>>>
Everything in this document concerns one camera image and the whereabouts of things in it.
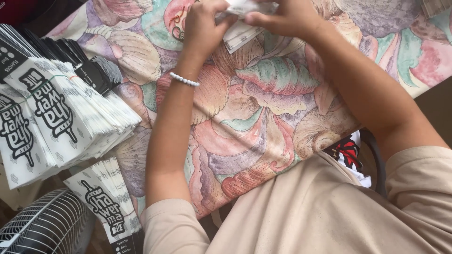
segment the rubber band
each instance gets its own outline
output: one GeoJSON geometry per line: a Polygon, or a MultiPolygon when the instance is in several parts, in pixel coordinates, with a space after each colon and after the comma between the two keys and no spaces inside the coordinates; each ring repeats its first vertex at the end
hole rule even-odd
{"type": "Polygon", "coordinates": [[[24,100],[24,101],[21,101],[21,102],[19,102],[19,103],[13,104],[13,105],[11,105],[11,106],[9,106],[9,107],[3,109],[3,110],[0,110],[0,113],[3,113],[3,112],[5,112],[6,110],[8,110],[8,109],[10,109],[10,108],[14,108],[14,107],[17,106],[17,105],[26,102],[27,99],[31,98],[31,96],[32,96],[33,94],[35,94],[39,89],[41,89],[45,84],[47,84],[49,81],[51,81],[54,77],[58,77],[58,76],[66,77],[66,75],[54,75],[54,76],[52,76],[52,77],[51,77],[50,79],[48,79],[46,82],[40,84],[40,85],[38,86],[38,88],[36,88],[32,93],[30,93],[29,96],[25,97],[25,100],[24,100]]]}

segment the electric fan
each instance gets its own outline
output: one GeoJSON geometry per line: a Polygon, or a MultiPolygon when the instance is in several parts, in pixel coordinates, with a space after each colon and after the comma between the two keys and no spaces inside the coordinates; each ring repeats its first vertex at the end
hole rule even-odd
{"type": "Polygon", "coordinates": [[[95,220],[71,190],[49,192],[0,230],[0,254],[84,254],[95,220]]]}

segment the floral tablecloth
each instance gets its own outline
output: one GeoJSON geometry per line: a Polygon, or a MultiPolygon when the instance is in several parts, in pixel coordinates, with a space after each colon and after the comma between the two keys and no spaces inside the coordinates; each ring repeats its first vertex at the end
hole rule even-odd
{"type": "MultiPolygon", "coordinates": [[[[118,63],[116,92],[143,118],[115,147],[127,188],[144,209],[146,150],[194,0],[89,0],[48,36],[118,63]]],[[[413,96],[452,75],[450,10],[426,19],[413,0],[315,0],[325,19],[413,96]]],[[[360,124],[330,85],[313,48],[263,32],[199,75],[184,167],[199,217],[333,144],[360,124]]]]}

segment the white beaded bracelet
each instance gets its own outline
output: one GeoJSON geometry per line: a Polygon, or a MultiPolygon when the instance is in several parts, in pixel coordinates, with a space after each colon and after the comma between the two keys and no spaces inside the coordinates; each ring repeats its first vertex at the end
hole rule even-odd
{"type": "Polygon", "coordinates": [[[174,72],[170,72],[169,75],[170,75],[173,79],[177,79],[177,80],[179,80],[179,81],[182,82],[182,83],[186,83],[187,85],[190,85],[190,86],[199,86],[199,83],[198,83],[198,82],[193,82],[193,81],[191,81],[191,80],[184,79],[183,77],[181,77],[181,76],[179,76],[179,75],[176,75],[174,72]]]}

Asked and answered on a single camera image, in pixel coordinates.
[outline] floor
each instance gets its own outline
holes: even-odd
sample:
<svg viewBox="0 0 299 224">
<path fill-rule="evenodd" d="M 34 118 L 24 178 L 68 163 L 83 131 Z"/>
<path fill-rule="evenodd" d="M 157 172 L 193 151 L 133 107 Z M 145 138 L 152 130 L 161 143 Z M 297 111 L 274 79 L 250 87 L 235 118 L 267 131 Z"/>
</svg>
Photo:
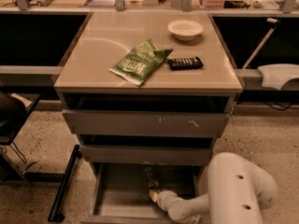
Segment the floor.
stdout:
<svg viewBox="0 0 299 224">
<path fill-rule="evenodd" d="M 40 103 L 15 139 L 26 157 L 23 163 L 8 147 L 7 155 L 24 170 L 64 172 L 78 140 L 64 122 L 59 103 Z M 228 151 L 259 165 L 278 183 L 278 202 L 263 211 L 265 224 L 294 224 L 299 219 L 299 112 L 263 105 L 238 105 L 215 147 L 214 154 Z M 62 223 L 80 223 L 87 217 L 95 177 L 84 159 L 76 162 L 72 182 L 64 198 Z M 57 183 L 0 183 L 0 223 L 43 224 L 48 216 L 59 185 Z M 200 180 L 206 192 L 206 170 Z"/>
</svg>

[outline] black metal leg
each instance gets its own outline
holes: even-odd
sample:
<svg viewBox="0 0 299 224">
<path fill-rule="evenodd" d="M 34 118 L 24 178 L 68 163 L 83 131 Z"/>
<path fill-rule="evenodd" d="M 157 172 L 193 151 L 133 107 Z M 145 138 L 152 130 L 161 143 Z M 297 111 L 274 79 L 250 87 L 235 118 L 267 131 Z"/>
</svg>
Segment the black metal leg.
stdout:
<svg viewBox="0 0 299 224">
<path fill-rule="evenodd" d="M 67 164 L 63 180 L 60 184 L 60 187 L 58 189 L 58 192 L 56 194 L 56 198 L 54 200 L 53 206 L 50 210 L 50 214 L 48 217 L 48 222 L 61 222 L 64 220 L 64 215 L 60 213 L 61 205 L 64 199 L 65 191 L 67 189 L 67 185 L 70 179 L 70 176 L 72 175 L 72 171 L 74 169 L 74 165 L 77 158 L 81 158 L 80 151 L 79 151 L 79 145 L 75 145 L 72 155 L 69 159 L 69 162 Z"/>
</svg>

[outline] green chip bag
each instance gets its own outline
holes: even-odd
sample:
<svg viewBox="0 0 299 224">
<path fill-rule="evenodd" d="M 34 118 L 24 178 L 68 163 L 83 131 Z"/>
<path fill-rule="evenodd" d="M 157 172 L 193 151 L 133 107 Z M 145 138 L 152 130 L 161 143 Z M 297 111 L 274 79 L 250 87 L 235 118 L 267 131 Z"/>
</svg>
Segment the green chip bag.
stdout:
<svg viewBox="0 0 299 224">
<path fill-rule="evenodd" d="M 172 50 L 157 49 L 152 40 L 148 39 L 134 47 L 109 71 L 140 86 L 164 62 Z"/>
</svg>

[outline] white robotic arm
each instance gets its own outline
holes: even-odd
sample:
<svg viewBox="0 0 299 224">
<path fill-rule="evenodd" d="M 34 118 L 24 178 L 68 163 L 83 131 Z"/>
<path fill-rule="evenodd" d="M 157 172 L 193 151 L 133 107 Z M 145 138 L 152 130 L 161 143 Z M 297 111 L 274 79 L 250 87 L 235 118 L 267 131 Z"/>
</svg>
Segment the white robotic arm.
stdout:
<svg viewBox="0 0 299 224">
<path fill-rule="evenodd" d="M 208 194 L 183 200 L 161 191 L 157 204 L 177 223 L 196 224 L 210 214 L 212 224 L 263 224 L 261 209 L 272 206 L 278 186 L 265 170 L 233 153 L 216 155 L 208 165 Z"/>
</svg>

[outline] cabinet
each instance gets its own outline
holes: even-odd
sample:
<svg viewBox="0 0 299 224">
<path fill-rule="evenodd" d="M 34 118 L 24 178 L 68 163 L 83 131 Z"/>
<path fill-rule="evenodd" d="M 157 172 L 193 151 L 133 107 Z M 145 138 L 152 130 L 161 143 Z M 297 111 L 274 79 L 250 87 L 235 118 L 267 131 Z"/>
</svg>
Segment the cabinet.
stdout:
<svg viewBox="0 0 299 224">
<path fill-rule="evenodd" d="M 203 34 L 177 41 L 167 24 L 178 19 L 202 23 Z M 164 63 L 140 87 L 108 71 L 149 37 L 173 48 L 169 57 L 199 56 L 204 68 L 171 71 Z M 201 167 L 242 91 L 206 12 L 154 9 L 94 12 L 54 88 L 97 176 L 82 223 L 171 223 L 150 201 L 143 167 L 155 168 L 162 185 L 196 195 Z"/>
</svg>

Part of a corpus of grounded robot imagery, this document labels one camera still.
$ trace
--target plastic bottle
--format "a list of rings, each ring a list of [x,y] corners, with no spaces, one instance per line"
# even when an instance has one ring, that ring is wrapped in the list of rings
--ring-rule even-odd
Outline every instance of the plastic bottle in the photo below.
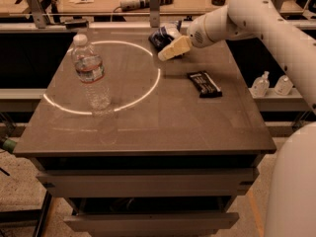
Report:
[[[94,115],[103,115],[111,103],[111,97],[104,80],[102,57],[94,52],[85,35],[76,35],[73,42],[75,47],[71,53],[72,62],[85,88],[87,100]]]
[[[268,79],[269,71],[265,71],[265,73],[261,76],[256,78],[251,87],[251,93],[254,97],[265,97],[266,93],[270,86],[270,81]]]
[[[292,89],[293,84],[287,77],[287,75],[282,75],[278,78],[275,86],[275,92],[279,95],[286,96]]]

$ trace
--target floor
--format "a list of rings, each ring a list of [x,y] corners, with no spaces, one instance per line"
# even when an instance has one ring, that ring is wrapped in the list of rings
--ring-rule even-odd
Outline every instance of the floor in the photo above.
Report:
[[[280,148],[286,137],[274,137],[276,147]],[[269,196],[269,186],[277,158],[267,155],[259,165],[260,176],[245,196],[237,197],[229,211],[238,212],[240,219],[229,230],[219,230],[212,237],[263,237],[265,215]],[[8,152],[0,153],[0,167],[10,176],[0,172],[0,211],[39,209],[45,189],[36,179],[37,169],[27,159],[16,158]],[[89,237],[88,233],[73,232],[63,217],[71,214],[71,207],[63,198],[53,198],[42,232],[43,237]],[[31,237],[35,225],[3,225],[0,222],[0,237]]]

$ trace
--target small white bottle
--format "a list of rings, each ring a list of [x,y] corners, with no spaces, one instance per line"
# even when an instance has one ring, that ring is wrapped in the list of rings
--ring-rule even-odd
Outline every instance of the small white bottle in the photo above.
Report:
[[[265,71],[265,73],[261,77],[256,78],[256,80],[253,83],[253,86],[251,87],[251,93],[254,97],[260,98],[266,96],[270,86],[270,81],[268,77],[269,71]]]
[[[109,87],[104,80],[103,60],[88,44],[85,35],[76,35],[73,42],[72,62],[85,88],[87,100],[94,115],[103,115],[111,102]]]
[[[287,77],[287,75],[282,75],[278,78],[275,86],[275,92],[279,95],[286,96],[292,89],[293,84]]]

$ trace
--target drawer front
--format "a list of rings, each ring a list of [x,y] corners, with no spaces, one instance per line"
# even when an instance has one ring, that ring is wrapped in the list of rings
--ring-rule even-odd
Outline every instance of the drawer front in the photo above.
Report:
[[[54,197],[126,198],[236,196],[242,184],[252,183],[256,169],[48,171],[39,181]]]
[[[194,212],[181,214],[77,215],[64,219],[76,232],[93,237],[208,235],[229,229],[238,213]]]

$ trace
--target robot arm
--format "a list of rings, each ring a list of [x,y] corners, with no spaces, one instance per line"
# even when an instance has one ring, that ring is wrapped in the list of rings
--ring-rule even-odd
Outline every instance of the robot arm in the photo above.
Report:
[[[284,20],[271,0],[230,0],[227,6],[196,18],[187,36],[159,53],[169,59],[220,40],[257,37],[316,113],[316,40]]]
<<<
● **About this exercise**
Please count how many lines of the records include "front", giving the number and nothing else.

● **Worked solution**
2